▶ [What you are asked to do]: In your reply, print every line of the listing exactly and omit all images.

------------------------------------

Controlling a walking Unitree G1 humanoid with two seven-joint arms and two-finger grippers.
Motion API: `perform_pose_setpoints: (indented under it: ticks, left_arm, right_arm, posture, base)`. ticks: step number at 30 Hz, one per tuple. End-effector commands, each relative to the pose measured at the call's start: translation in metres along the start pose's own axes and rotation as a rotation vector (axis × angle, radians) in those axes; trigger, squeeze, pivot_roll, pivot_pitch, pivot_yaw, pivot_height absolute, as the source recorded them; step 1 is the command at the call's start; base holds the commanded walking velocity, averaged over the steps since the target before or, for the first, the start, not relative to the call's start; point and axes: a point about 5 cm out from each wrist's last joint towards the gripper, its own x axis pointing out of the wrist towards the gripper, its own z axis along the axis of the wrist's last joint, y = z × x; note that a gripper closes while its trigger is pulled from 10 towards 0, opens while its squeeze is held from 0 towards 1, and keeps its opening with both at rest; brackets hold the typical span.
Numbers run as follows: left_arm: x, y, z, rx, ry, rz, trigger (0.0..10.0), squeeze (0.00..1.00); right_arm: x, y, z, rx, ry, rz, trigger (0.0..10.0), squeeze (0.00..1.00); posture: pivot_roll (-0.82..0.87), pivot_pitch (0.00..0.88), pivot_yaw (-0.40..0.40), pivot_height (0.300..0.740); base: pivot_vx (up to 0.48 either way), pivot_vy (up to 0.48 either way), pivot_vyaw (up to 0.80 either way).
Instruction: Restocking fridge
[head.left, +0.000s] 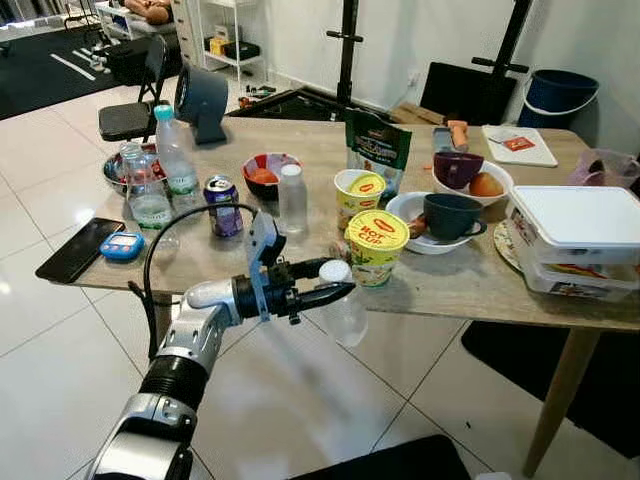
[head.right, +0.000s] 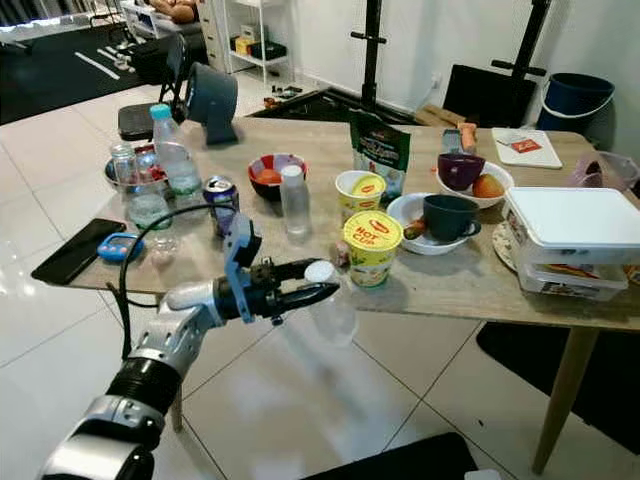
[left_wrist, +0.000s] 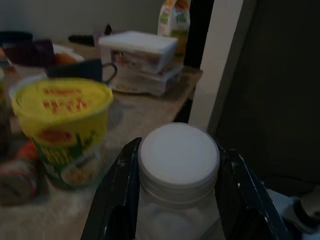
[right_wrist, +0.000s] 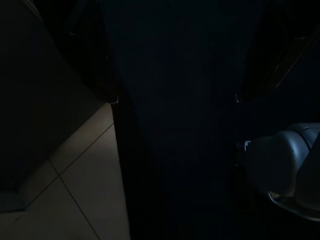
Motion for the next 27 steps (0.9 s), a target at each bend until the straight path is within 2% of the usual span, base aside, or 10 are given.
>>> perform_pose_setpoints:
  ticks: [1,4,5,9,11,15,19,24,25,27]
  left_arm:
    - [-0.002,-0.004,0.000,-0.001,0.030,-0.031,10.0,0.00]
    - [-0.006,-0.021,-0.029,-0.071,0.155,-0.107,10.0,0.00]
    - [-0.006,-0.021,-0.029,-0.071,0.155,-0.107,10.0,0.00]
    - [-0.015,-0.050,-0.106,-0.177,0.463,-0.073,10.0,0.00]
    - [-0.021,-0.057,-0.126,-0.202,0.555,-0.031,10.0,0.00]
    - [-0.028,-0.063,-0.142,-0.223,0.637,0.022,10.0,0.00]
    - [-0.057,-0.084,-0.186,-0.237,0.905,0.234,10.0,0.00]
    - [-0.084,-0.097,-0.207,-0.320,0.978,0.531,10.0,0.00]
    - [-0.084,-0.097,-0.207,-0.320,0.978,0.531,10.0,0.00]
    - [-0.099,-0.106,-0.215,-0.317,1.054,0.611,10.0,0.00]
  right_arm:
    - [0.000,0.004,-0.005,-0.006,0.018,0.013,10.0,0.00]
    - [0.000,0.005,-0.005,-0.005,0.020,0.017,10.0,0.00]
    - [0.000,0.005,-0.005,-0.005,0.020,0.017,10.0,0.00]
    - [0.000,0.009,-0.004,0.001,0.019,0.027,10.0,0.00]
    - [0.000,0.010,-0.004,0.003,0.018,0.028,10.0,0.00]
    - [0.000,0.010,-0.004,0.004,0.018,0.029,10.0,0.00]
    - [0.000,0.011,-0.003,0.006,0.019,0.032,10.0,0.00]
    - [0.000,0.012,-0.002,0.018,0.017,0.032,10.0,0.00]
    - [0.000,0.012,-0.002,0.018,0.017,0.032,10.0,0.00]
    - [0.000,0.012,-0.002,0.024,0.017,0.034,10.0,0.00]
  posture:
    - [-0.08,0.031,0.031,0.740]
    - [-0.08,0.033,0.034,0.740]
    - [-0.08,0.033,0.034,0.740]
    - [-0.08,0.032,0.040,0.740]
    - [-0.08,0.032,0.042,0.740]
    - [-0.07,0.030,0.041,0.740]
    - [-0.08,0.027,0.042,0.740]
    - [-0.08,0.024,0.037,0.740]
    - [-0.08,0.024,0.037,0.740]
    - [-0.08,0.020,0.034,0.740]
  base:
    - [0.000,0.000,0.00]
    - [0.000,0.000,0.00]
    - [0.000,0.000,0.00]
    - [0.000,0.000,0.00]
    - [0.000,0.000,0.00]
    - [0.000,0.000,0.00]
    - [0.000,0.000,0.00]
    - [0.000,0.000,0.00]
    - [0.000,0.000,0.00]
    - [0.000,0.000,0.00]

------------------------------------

▶ [Task answer]:
Controlling a walking Unitree G1 humanoid with two seven-joint arms and two-finger grippers.
Motion API: `perform_pose_setpoints: (indented under it: ticks, left_arm, right_arm, posture, base)`. ticks: step number at 30 Hz, one per tuple. End-effector commands, each relative to the pose measured at the call's start: translation in metres along the start pose's own axes and rotation as a rotation vector (axis × angle, radians) in those axes; trigger, squeeze, pivot_roll, pivot_pitch, pivot_yaw, pivot_height absolute, as the source recorded them; step 1 is the command at the call's start; base holds the commanded walking velocity, averaged over the steps since the target before or, for the first, the start, not relative to the call's start; point and axes: a point about 5 cm out from each wrist's last joint towards the gripper, its own x axis pointing out of the wrist towards the gripper, its own z axis along the axis of the wrist's last joint, y = z × x; note that a gripper closes while its trigger is pulled from 10 towards 0, opens while its squeeze is held from 0 towards 1, and keeps its opening with both at rest; brackets hold the typical span.
Numbers run as follows: left_arm: x, y, z, rx, ry, rz, trigger (0.0..10.0), squeeze (0.00..1.00); right_arm: x, y, z, rx, ry, rz, trigger (0.0..10.0), squeeze (0.00..1.00); posture: pivot_roll (-0.82..0.87), pivot_pitch (0.00..0.88), pivot_yaw (-0.40..0.40), pivot_height (0.300..0.740); base: pivot_vx (up to 0.48 either way), pivot_vy (up to 0.48 either way), pivot_vyaw (up to 0.80 either way).
Instruction: Restocking fridge
[head.left, +0.000s] 
[head.right, +0.000s] 
[left_wrist, +0.000s] 
[right_wrist, +0.000s] 
Motion for the next 27 steps (0.9 s), a target at each bend until the straight path is within 2% of the usual span, base aside, or 10 are given.
>>> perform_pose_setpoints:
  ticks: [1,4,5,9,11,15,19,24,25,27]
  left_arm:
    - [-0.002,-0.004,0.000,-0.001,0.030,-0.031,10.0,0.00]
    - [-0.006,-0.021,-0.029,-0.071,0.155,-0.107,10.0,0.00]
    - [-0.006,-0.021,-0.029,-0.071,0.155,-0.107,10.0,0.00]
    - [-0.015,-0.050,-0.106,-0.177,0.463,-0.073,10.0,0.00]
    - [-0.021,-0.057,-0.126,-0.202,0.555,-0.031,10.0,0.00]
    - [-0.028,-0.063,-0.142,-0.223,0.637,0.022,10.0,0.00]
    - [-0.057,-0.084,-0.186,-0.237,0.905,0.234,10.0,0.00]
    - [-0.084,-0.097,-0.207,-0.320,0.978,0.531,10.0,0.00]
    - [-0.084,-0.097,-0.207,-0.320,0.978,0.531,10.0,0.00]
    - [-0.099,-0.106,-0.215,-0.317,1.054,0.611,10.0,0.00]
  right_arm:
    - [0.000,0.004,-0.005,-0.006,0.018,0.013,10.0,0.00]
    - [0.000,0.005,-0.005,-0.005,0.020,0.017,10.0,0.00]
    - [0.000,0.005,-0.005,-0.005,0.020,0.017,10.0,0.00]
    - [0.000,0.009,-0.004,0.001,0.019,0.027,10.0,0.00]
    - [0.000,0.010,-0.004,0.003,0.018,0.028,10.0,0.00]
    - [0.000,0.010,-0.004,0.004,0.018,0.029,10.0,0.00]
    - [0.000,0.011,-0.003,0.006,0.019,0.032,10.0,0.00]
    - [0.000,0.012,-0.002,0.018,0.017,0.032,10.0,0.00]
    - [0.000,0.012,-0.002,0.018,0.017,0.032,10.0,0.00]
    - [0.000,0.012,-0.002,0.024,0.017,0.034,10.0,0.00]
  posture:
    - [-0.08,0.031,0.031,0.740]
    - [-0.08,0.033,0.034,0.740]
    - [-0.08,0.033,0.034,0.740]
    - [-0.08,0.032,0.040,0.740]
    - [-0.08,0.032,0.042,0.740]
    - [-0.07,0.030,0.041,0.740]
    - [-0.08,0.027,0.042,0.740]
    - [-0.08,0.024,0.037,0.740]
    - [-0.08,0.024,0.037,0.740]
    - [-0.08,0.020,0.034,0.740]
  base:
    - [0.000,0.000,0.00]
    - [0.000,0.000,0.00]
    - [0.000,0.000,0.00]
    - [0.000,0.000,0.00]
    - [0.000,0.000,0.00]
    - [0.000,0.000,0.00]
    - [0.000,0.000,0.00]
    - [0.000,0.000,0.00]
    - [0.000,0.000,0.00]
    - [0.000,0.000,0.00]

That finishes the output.